Encuesta revela compleja crisis económica de los artistas locales

El 68,3% de los artistas consultados no cuenta con el Registro Social de Hogares pese a que uno de cada cuatro reconoce que le falta dinero para pagar los gastos básicos de su hogar y más de la mitad bajó sus ingresos a menos del sueldo mínimo.

Foto: El País

Una dura realidad evidenció la encuesta de la Agrupación «Súmate Cultura» realizada a 145 artistas en la región de Antofagasta con el objetivo conocer cómo estaban enfrentando el complejo escenario económico provocado por el coronavirus pues muchos de ellos no han podido desarrollar su arte como lo hacían antes de la pandemia.

De los encuestados, un 33,8% se desempeña en gestión cultural seguido por el 28,3% en música, 17,9% en Teatro, 17,2% en artes visuales, 15,9% corresponde al sector audiovisual, 12,4% en diseño, el 11% en educación artística, 9,7% en Artesanía al igual que en danza, le sigue libro y lectura con un 8,3%, patrimonio con un 6,2% el mismo porcentaje para mujeres creadoras.

Las otras áreas que se encuentran dentro del sector suman 35%, cabe mencionar que se podían marcar más de una opción de las áreas principales que se desempeñan los trabajadores de la cultura, arte y patrimonio.

El impacto social

El 68,3% de los artistas consultados no cuenta con el Registro Social de Hogares, esto pese a que uno de cada cuatro reconoce que le falta dinero para pagar los gastos básicos de su hogar y más de la mitad bajó sus ingresos a menos del sueldo mínimo.

Respecto a la situación laboral actual, sólo el 26,2% trabaja de manera dependiente, en tanto el 33,1% está desempleado o esperando retomar proyectos, mientras que el 14,5% se encuentra sin ningún proyecto. Escenario complejo si tenemos en cuenta que en su mayoría (73,8%) su principal ingreso proviene del ámbito cultural. 

Respecto de los ingresos mensuales en la situación actual, el 54,2% es menor a $300.000; es decir, más bajo que el sueldo mínimo; seguido por el 18,8% de personas que tienen ingresos entre $300.000 y $500.000, el 11,1% entre $500.001 y $700.000, el 8,3% entre $700.001 y $900.000, y sólo el 7,6% más de $900.000.
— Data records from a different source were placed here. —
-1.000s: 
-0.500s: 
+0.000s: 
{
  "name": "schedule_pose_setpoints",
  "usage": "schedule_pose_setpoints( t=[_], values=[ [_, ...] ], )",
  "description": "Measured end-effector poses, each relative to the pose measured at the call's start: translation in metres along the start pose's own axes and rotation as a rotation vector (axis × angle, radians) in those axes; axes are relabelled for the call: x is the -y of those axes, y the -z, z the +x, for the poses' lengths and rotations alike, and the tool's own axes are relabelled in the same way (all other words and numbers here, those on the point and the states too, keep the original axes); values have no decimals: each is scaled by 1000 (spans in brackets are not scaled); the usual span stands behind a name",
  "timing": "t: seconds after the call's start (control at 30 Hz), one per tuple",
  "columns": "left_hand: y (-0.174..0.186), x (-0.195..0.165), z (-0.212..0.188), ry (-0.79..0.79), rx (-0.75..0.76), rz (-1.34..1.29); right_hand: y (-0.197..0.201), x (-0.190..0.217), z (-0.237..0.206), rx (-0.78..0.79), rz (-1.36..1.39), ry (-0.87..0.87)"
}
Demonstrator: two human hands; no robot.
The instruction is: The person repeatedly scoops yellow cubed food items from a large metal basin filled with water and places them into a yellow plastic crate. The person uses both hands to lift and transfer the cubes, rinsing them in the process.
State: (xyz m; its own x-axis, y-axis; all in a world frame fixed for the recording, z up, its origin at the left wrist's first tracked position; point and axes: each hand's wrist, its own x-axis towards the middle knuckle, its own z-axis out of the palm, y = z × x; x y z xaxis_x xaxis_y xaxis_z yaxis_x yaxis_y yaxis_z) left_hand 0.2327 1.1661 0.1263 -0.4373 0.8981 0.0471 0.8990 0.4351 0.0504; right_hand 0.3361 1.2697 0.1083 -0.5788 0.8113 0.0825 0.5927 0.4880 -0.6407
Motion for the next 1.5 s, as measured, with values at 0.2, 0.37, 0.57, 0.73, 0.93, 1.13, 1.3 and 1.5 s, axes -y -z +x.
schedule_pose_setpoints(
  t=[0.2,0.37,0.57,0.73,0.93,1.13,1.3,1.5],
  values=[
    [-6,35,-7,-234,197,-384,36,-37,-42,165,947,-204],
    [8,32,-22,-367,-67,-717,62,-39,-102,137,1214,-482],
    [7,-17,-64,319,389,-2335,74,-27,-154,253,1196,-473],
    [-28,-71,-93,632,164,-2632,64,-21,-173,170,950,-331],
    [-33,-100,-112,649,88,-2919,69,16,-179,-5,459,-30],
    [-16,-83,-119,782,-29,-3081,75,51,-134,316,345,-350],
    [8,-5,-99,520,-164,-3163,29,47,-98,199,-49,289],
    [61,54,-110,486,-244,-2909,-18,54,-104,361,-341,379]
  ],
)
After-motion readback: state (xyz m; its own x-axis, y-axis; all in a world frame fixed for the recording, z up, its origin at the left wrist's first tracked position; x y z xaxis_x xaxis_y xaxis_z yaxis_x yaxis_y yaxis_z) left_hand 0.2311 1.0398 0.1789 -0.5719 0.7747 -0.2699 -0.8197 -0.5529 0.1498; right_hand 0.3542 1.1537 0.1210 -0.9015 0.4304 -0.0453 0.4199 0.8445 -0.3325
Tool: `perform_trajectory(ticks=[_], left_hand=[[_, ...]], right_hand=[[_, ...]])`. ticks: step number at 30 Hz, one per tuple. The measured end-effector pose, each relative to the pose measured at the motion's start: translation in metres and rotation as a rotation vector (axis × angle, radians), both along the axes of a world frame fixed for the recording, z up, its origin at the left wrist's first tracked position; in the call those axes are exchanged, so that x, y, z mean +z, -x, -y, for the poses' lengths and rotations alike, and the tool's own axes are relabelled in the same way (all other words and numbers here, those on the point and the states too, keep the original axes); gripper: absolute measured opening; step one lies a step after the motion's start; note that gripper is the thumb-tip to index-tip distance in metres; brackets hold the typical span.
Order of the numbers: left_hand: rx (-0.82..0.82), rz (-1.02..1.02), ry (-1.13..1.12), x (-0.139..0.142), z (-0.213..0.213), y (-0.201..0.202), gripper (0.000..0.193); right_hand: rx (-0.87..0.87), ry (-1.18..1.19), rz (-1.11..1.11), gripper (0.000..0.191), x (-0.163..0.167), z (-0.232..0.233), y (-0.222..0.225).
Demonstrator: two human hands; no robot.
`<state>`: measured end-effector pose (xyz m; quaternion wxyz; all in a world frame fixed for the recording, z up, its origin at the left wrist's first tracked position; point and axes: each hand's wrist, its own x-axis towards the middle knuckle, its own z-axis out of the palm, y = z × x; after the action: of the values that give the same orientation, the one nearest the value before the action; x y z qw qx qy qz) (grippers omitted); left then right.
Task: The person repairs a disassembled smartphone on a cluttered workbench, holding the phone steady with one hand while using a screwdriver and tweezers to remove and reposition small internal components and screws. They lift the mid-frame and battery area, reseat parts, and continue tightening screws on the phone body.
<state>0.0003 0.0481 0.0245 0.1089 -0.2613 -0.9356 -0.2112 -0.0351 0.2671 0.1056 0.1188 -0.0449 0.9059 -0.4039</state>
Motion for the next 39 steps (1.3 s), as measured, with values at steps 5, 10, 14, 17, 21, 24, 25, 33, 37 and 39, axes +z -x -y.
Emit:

Antes de la pandemia el 86,9% tenía trabajo o estaban ejecutando proyectos, lo que contrasta con la respuesta sobre la situación actual donde el 47,6% se encuentra desempleado (esperando o no un proyecto).

El 80% indica que no está ejecutando proyectos con fondos públicos o privados, en tanto el 5,5% del total de encuestados indica que el proyecto en el que trabaja se termina en menos de dos meses y sólo el 14,5% está ejecutando algún proyecto de mayor plazo.
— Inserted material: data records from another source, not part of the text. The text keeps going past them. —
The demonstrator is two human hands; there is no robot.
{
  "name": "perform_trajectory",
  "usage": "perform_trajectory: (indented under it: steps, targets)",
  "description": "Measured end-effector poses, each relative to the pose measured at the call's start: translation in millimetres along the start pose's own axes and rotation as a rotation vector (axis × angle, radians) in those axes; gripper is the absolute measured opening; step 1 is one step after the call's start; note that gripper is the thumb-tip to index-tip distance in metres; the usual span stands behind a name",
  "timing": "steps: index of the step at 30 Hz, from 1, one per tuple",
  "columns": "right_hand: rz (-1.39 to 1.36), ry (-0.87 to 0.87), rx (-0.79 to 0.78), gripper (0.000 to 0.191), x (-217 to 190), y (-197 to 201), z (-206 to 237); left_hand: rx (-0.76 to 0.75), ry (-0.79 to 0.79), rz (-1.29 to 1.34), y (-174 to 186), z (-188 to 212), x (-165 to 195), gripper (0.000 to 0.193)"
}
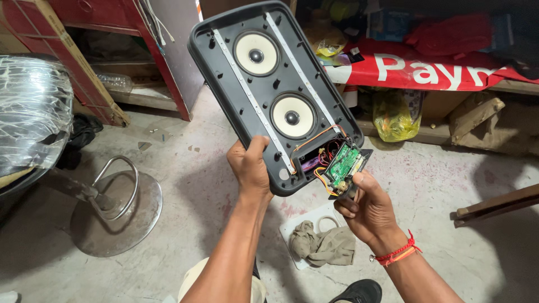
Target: The person holds a speaker cabinet with its back panel facing up and uses a screwdriver to unscrew the rear panel. They detach the internal amplifier circuit board, manipulate its wiring, and handle a purple cylindrical battery pack, connecting it to the board while continuing to work on the speaker's internal components.
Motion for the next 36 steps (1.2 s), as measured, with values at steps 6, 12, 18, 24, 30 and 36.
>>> perform_trajectory:
  steps: [6, 12, 18, 24, 30, 36]
  targets:
    - [-0.025, -0.009, -0.107, 0.041, -3, -3, 6, -0.078, 0.039, -0.031, -3, 5, 9, 0.010]
    - [0.088, 0.022, -0.152, 0.049, 1, 14, 11, -0.152, 0.026, -0.029, 2, 6, 12, 0.016]
    - [-0.119, 0.121, -0.233, 0.053, -3, 20, 12, -0.159, 0.100, 0.049, 0, 8, 13, 0.020]
    - [0.029, 0.280, 0.124, 0.072, -29, -1, 9, -0.188, 0.110, 0.048, -7, 15, 21, 0.022]
    - [0.134, 0.283, 0.344, 0.048, -45, -16, 8, -0.216, 0.069, -0.136, -13, 22, 23, 0.014]
    - [0.209, 0.125, 0.592, 0.035, -24, -10, 10, -0.268, -0.052, -0.373, -16, 22, 27, 0.011]
Point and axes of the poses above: each hand's wrist, its own z-axis away from the middle knuckle, its own y-axis out of the back of the hand, x = y × z, the point moved 2 cm from there along -z, towards the middle knuckle, and after that the axes turned 12 degrees about y, right-handed, at the moved point
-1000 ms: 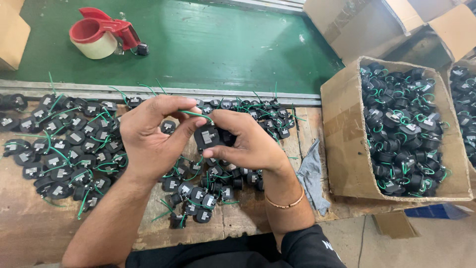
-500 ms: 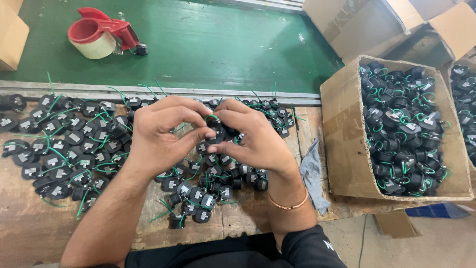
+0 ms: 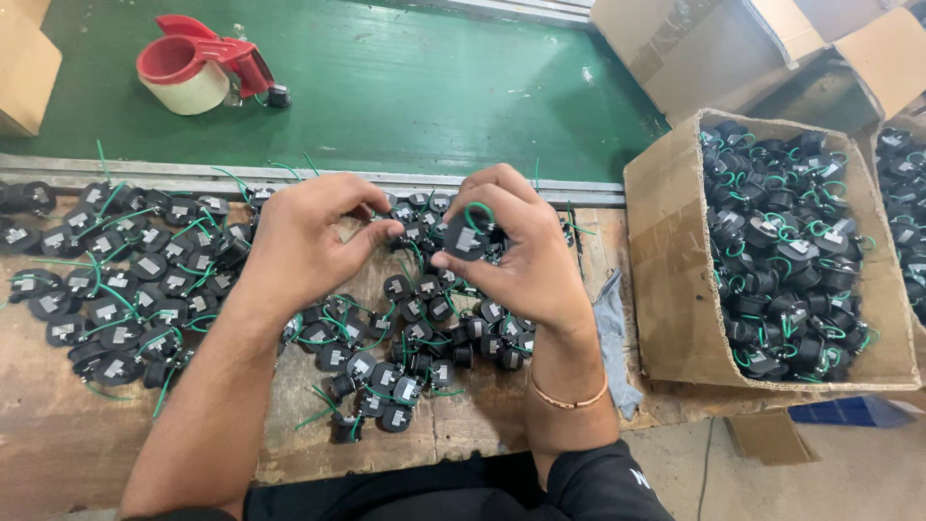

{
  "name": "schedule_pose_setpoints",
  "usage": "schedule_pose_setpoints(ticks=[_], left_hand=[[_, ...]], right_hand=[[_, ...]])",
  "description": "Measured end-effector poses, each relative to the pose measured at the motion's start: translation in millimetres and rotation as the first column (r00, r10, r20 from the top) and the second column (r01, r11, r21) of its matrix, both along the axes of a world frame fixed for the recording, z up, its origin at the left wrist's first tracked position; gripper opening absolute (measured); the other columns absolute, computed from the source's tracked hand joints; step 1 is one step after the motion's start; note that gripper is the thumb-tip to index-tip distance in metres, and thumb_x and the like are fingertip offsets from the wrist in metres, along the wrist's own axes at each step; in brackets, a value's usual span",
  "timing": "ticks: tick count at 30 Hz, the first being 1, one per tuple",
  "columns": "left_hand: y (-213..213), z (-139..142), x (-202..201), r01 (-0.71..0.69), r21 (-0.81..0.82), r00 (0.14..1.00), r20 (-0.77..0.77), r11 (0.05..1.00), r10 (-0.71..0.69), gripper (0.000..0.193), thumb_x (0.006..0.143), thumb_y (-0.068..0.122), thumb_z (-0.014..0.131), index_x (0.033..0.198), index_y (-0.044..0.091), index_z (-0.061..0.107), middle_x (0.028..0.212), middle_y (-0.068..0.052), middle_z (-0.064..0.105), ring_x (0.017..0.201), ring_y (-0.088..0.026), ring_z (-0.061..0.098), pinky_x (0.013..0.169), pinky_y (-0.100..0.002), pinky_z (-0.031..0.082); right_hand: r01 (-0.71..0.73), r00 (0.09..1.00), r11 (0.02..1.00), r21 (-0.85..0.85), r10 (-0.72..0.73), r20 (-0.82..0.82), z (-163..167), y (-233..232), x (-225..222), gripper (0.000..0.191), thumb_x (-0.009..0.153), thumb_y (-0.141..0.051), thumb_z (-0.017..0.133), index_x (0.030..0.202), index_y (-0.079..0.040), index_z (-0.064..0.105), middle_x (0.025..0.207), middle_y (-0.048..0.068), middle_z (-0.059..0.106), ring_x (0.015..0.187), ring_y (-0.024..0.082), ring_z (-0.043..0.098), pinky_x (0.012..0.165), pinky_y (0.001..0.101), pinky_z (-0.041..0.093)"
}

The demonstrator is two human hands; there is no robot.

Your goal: The person picks up black plug-shaped components with green wires from the workbench, twists and folds the wire against each unit by hand, and places the finished units into a cardboard box beside the bench, working through the pile one unit at a time.

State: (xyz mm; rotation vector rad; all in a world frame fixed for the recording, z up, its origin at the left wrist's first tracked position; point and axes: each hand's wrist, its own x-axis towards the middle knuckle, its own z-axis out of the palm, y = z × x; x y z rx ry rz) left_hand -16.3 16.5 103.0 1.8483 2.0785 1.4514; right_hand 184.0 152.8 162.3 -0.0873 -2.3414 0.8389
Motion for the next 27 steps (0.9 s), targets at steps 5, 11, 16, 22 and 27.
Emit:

Del total de encuestados, el 48,3% es la única persona que aporta a su grupo familiar, el 35,2% indica que hay 2 personas que tienen ingresos, el 13,1% hay 3 personas aportando económicamente y el 3,4% indica que son 4 o más personas con ingresos.

Necesidades más urgentes

Al momento de priorizar las necesidades, las tres más urgentes son la compra de alimentos con el 68,3%, el pago de servicios básicos 66,2% y pago arriendo/dividendo de vivienda 51%, seguido por 28,3% pago de deudas bancarias o casas comerciales con un 28,3%, pago en relación a la educación (jardines infantiles, colegio, universidad, etc) el 26,2% y un 17,2% considera la compra de medicamentos como sus necesidades más urgentes.

Y aquí es donde el panorama se agudiza. El 13,1% considera muy urgente la compra de alimentos, el 25,5% considera muy urgente el pago de arriendo/dividendo vivienda, el 21,4% necesita pagar deudas de crédito bancarios y/o casas comerciales (tienen dos o más meses de atraso) y el 20% necesita pagar la mensualidad por educación. Por su parte, el 26,2% no tiene para el pago de servicios básicos.

Respecto de la postulación de fondos el 26,9% ha postulado a fondos pero sin adjudicarlos. El 40% ha postulado, ganado los fondos mientras que el 25,5% no sabe cómo postular y a un 7,6% no es de su interés este tipo de financiamientos.

La Agrupación encargada de la encuesta indicó que el 62,1% de los consultados considera como una alternativa generar una asamblea con «Súmate Cultura» para definir acciones y propuestas. El 53,1% plantea oficiar las demandas a la comisión de cultura en la Cámara de Diputados, el 45,5% vincularía el llamado a redes nacionales de cultura y otro 42,8% es de la idea de oficiar a la Seremía para generar una reunión de trabajo.